Yes, those are the Grey Marines
Yes, those are the Grey Marines

That pretty much made up my mind. Taking into account I have a Forgeworld Primarch Vulkan sitting built and primed black on my paint bench, I knew I needed to get to painting Salamanders again, and this competition was what I needed to get the old green/black/flame juices flowing. I even drudged up an old habit of mine from days of yore:  Painting on the sprue.  The key, I feel, to executing a good Salamanders army was to have a solid vibrant green base with gold and purple accents.

I know, the Hulk, I get it, but if you look at my pictures, you’ll see my models don’t look Hulk like. The purple is a minor accent at most, but it lends a lot to making the models pop. The greatest downfall I’ve seen online and in person for people who paint Salamanders are a dull green, red accents, and overuse of flames, lava, and other fire iconography. I truly hate always seeing Salamanders fighting on lava bases. As if the Chapter will only ever go to war on planets or battlefields with overly active volcanoes.

The winner
The winner

Gold is a great accent to the base Salamander colors of green and black as it sets off the black nicely and helps break up the large amounts of green. Painting Salamanders well is often an exercise in moderation. Even some of the models and units in my old Salamander army found in my Dakka gallery show what happens when you don’t work in moderation. As I said earlier, the easiest place to go overboard with this is the flame/lave iconography.

 

and now the back
and now the back

For the competition, I knew I wanted to show off my free hand flames on the Cataphracti Captain. The model lends itself to not going overboard. Unlike a regular terminator, the Cataphracti army doesn’t  have a lot of large open areas to paint flames onto. The shoulders are a great example of this. I decided to do flames on the back of the cloak and then on the smaller flat areas, shields etc. This way it wouldn’t be too overwhelming.
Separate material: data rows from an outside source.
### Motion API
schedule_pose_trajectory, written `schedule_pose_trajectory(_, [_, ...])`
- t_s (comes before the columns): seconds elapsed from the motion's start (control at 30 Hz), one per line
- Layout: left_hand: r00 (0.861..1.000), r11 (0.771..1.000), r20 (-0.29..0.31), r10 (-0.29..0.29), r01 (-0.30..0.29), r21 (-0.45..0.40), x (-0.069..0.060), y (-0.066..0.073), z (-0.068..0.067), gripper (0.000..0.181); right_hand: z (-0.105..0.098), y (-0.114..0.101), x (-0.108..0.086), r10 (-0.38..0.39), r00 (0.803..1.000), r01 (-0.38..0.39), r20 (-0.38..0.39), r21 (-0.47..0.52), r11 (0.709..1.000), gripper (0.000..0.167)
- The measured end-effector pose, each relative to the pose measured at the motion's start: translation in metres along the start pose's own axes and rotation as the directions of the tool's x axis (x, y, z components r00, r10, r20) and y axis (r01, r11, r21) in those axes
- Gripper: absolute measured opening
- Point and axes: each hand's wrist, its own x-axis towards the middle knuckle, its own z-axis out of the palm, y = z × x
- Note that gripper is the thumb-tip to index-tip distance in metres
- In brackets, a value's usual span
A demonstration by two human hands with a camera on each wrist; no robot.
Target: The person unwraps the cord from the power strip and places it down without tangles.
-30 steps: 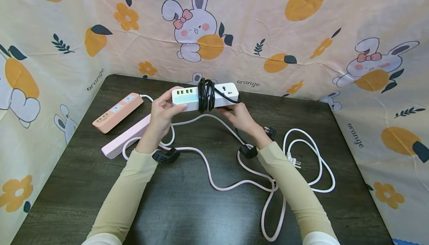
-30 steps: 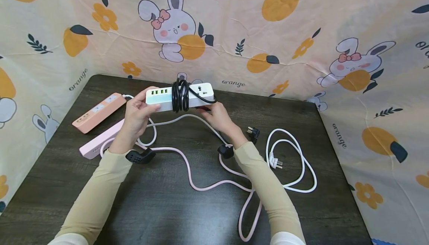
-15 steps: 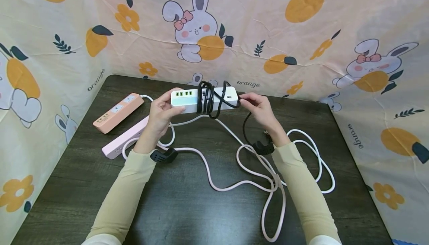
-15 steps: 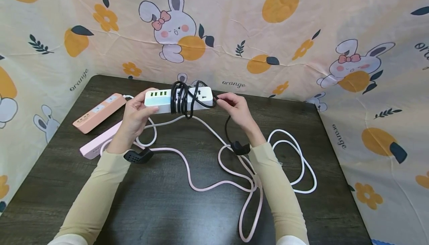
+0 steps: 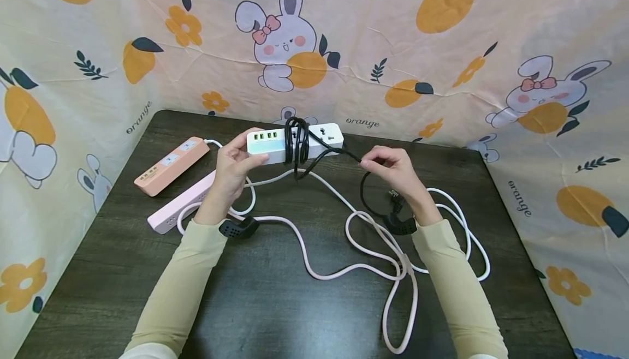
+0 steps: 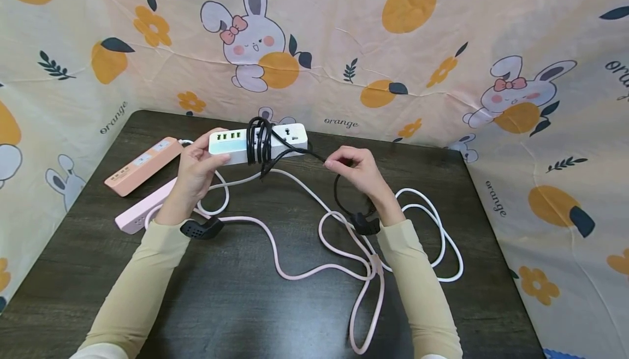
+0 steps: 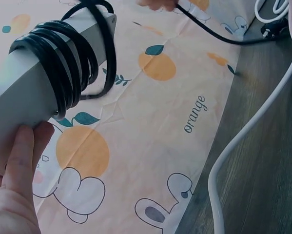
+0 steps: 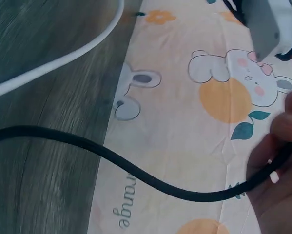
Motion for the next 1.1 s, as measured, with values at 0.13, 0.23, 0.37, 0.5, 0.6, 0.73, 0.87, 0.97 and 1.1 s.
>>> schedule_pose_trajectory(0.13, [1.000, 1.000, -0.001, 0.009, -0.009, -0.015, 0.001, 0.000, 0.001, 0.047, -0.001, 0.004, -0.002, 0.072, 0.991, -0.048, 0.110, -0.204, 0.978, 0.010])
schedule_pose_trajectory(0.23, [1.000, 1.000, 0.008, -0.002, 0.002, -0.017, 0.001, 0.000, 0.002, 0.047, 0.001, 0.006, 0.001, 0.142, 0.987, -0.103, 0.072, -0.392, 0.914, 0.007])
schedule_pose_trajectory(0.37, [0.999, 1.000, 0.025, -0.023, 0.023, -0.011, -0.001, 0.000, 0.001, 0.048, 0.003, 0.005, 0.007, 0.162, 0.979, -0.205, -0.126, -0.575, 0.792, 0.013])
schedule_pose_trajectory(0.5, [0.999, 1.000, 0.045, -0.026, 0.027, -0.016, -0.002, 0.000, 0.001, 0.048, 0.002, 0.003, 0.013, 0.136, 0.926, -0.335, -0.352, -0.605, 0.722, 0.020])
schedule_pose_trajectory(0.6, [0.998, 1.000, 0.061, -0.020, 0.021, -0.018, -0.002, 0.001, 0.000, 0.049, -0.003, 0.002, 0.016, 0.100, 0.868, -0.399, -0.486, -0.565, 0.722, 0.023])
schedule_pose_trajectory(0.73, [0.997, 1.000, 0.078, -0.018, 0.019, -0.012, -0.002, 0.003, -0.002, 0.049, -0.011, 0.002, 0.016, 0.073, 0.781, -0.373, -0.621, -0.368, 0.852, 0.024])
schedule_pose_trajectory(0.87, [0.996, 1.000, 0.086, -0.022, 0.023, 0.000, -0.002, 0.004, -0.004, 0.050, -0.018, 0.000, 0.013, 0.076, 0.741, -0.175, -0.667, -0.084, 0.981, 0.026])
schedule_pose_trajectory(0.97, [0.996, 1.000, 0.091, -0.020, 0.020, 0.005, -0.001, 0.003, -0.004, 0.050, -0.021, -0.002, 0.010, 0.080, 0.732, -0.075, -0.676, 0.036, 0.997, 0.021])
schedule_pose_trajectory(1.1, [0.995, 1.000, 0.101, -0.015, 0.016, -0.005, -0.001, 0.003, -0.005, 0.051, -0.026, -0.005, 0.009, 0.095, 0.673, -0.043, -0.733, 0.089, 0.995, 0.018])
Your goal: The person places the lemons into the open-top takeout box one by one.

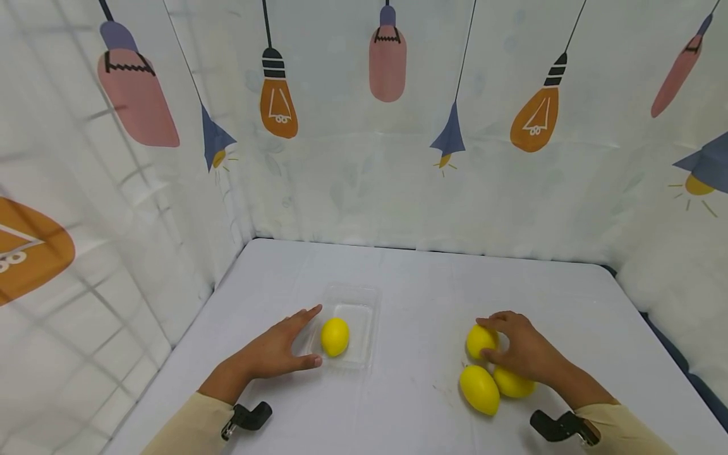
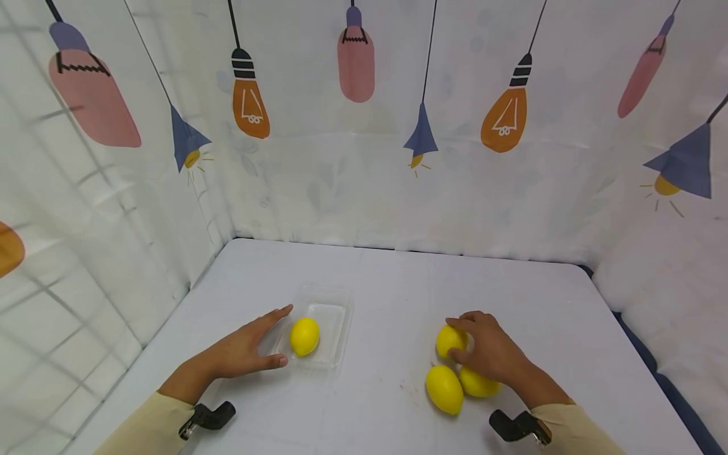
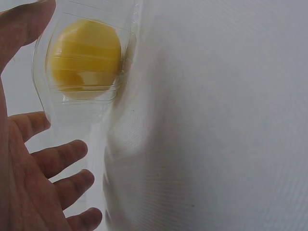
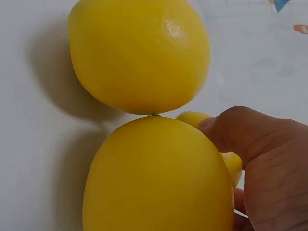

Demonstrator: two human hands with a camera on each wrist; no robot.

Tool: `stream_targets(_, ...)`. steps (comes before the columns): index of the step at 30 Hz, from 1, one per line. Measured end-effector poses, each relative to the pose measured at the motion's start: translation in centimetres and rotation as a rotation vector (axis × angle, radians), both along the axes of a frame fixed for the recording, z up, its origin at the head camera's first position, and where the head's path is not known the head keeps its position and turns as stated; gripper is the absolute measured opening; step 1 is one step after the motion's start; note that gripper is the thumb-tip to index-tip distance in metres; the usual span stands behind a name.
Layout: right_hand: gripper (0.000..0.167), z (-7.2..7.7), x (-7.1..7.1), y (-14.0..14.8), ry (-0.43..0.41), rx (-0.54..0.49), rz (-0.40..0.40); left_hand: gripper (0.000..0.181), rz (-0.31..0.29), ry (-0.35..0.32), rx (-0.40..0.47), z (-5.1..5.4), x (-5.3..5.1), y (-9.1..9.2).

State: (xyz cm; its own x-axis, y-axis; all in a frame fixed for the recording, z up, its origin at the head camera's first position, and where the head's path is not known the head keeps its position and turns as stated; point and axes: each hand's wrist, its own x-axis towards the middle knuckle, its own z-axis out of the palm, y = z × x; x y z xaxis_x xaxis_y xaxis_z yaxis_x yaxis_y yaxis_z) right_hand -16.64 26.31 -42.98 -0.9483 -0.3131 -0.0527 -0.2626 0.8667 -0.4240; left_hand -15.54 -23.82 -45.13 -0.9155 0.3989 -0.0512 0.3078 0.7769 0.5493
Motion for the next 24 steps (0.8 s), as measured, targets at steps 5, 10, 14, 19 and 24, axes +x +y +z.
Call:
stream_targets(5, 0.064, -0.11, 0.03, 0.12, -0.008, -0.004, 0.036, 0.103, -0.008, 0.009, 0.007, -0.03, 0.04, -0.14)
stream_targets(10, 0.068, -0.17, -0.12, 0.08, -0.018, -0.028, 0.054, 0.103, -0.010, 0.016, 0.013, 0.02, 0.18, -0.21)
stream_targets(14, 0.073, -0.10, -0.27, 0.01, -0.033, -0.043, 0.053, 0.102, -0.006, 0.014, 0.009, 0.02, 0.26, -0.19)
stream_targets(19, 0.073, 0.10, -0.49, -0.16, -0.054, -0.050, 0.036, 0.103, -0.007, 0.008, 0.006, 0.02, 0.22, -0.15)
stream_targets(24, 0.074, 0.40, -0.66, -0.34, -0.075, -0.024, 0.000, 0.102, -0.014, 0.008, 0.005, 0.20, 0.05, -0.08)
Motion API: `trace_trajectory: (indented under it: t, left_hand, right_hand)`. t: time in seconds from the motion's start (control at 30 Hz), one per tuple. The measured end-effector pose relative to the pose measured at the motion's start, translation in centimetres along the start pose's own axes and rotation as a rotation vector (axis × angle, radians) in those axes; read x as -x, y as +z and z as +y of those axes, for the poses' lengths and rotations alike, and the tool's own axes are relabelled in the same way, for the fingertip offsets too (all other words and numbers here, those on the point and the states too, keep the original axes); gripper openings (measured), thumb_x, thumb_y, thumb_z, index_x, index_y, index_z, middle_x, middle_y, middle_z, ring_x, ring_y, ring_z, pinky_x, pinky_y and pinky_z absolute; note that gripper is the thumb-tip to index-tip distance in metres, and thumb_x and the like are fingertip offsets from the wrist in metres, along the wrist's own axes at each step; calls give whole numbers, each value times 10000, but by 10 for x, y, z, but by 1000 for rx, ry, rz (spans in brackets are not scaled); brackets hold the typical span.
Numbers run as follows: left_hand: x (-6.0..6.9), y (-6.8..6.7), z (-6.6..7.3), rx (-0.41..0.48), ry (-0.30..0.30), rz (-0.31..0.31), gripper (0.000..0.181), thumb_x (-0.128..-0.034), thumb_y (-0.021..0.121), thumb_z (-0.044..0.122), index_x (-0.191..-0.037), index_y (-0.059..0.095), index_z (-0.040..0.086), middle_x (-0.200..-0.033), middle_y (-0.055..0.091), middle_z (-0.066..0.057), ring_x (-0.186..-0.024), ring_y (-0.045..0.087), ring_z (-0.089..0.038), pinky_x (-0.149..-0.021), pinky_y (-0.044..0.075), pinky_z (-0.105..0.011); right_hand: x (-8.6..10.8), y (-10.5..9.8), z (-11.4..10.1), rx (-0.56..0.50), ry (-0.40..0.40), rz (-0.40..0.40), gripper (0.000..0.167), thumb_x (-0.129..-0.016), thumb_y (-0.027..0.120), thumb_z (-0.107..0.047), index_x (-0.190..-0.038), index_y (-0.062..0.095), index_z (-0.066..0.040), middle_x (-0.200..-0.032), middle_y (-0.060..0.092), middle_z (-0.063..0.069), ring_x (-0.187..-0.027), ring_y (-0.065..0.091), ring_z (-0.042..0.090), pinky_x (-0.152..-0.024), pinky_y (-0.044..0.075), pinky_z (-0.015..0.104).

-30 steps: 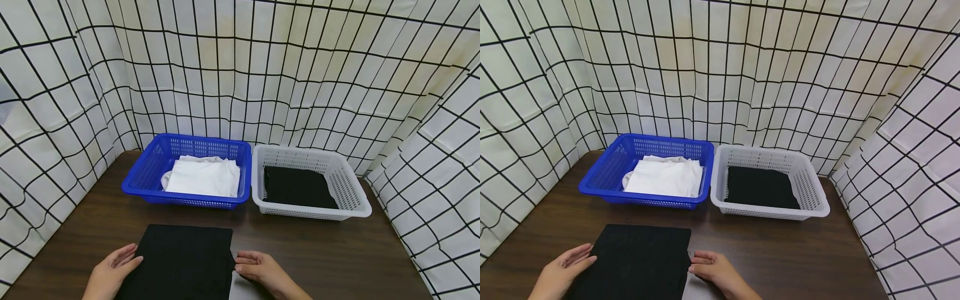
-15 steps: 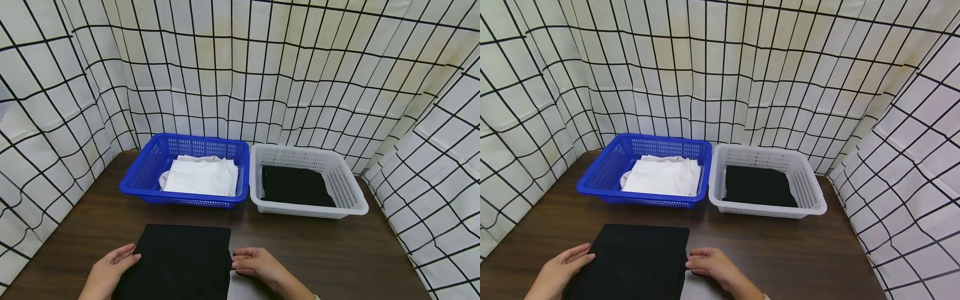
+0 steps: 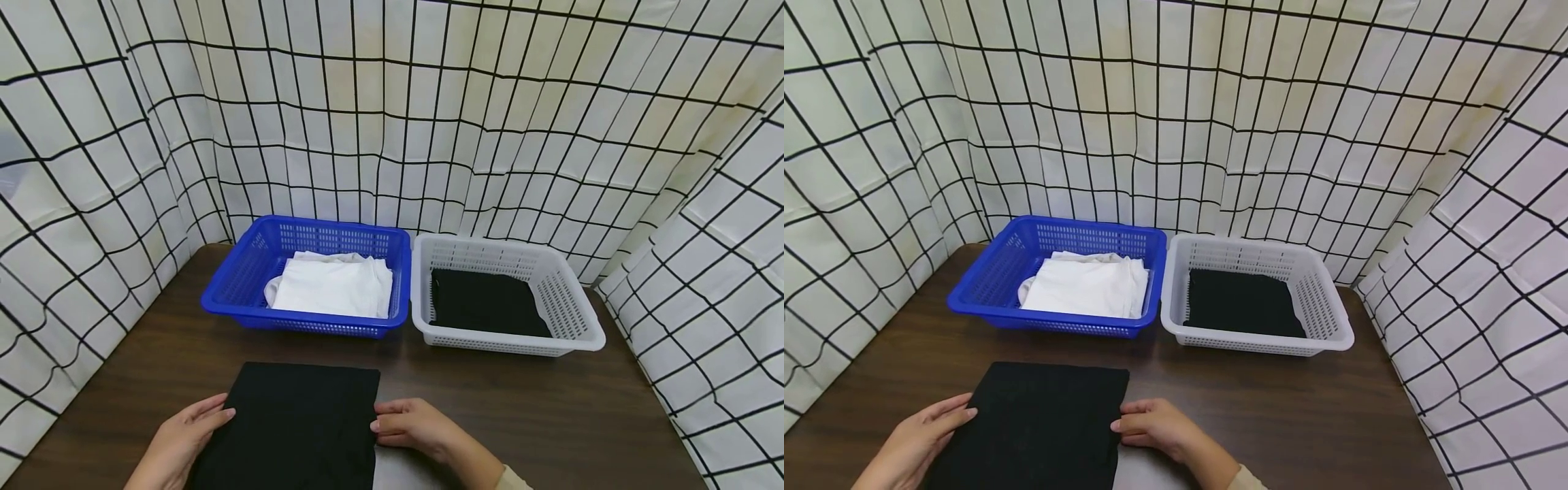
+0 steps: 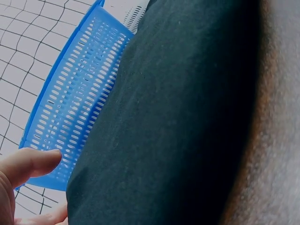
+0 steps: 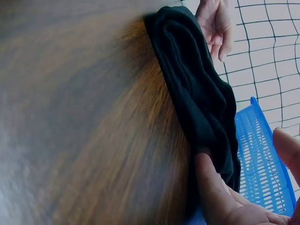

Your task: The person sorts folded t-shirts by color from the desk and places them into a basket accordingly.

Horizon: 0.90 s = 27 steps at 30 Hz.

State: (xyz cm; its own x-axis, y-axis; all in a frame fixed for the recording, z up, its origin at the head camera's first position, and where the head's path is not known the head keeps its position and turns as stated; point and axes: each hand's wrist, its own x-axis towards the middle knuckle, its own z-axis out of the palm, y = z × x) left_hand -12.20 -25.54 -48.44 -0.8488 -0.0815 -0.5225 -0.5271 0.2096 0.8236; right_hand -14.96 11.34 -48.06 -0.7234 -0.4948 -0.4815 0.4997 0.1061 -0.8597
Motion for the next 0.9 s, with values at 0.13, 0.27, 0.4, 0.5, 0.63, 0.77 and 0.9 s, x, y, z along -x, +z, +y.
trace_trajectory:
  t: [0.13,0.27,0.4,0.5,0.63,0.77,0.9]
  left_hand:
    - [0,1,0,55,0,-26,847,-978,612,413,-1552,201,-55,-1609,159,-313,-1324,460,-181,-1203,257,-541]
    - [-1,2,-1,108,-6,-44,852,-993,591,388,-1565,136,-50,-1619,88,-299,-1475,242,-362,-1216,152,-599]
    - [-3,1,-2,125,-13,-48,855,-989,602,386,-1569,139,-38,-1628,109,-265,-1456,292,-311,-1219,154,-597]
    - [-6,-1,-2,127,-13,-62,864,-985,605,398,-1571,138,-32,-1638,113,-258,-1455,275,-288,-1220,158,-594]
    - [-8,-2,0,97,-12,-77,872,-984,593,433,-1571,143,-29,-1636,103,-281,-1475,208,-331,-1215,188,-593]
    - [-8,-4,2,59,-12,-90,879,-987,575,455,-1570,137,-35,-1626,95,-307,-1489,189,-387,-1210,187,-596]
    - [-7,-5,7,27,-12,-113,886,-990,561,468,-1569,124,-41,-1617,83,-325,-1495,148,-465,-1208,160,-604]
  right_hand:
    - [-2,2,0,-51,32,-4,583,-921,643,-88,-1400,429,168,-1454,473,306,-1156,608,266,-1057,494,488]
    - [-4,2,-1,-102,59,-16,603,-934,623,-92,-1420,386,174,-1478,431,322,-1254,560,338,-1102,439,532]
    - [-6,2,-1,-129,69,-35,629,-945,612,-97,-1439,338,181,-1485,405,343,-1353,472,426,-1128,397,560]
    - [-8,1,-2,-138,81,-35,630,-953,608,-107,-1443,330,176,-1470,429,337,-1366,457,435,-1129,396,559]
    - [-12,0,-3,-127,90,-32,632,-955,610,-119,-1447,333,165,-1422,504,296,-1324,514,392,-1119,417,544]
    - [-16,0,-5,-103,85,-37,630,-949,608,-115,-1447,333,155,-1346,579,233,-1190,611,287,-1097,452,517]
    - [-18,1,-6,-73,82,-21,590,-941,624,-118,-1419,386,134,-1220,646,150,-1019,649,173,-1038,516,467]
Notice the balance of flames between the dreads...
Notice the balance of flames between the dreads…

How I paint is fast and simple. I use a fast and simple scheme on all my armies. I don’t mix colors. I use GW paints and washes, and if I want a highlight of a color, I highlight using the next color up in the GW paints:  Simple, effective, fast.

 

and the side
and the side

The green base I’ve always used is simple and effective. The steps are simple enough: Black primer spray, medium dry brush of green, let it dry, then a light dry brush of the same green. Wash with green wash. Highlight with original green. Highlight with next color up. Black is just a single coat of black, highlight with a dark blue, dark grey, then wash black. Gold is a single coat of Gold followed by a brown wash and then very light highlight of the original gold. Purple is a single coat of purple over black although usually I use purple for cabling, then a purple wash. No highlights on the purple.

profile
profile

This process is actually really fast. Knowing where to highlight saves time as well as knowing what not to highlight. GW washes have been a godsend to painters like me who want to have nice looking models without spending hours per mini. All my flame iconography is made using just a few paints, no mixing. The hottest part of a flame,  meteor, or lava, is the lightest in color (I often see this reversed). I put down the entire area of flame in dark red first, then go over it in a slightly lighter (brighter) red. Next I use a solid orange to do a layer of inner flames over the red. Then a dark yellow, highlighted by a lighter yellow, and finally, white. One layer of white allows some of the yellow to come through. Each stage is only one layer of paint to allow a bit of the layer below to show through. This takes some time to master (duh, free hand), but I still usually use a “detail” rather than “fine detail” sized brush. Meteors  and lava all follow the same basic concept of layering the colors.

Freehand with a big space
Freehand with a big space

This is by no means a guide to winning painting challenges at GTs or even high levels. This is a set of quick steps to get you a Salamander army that looks great, with elements that really pop, without going overboard on the more cliché aspects of this Chapter’s paint scheme.

Hope you enjoyed!

  • R Marcus Yamashita

    Always enjoy painting articles! Grats on winning.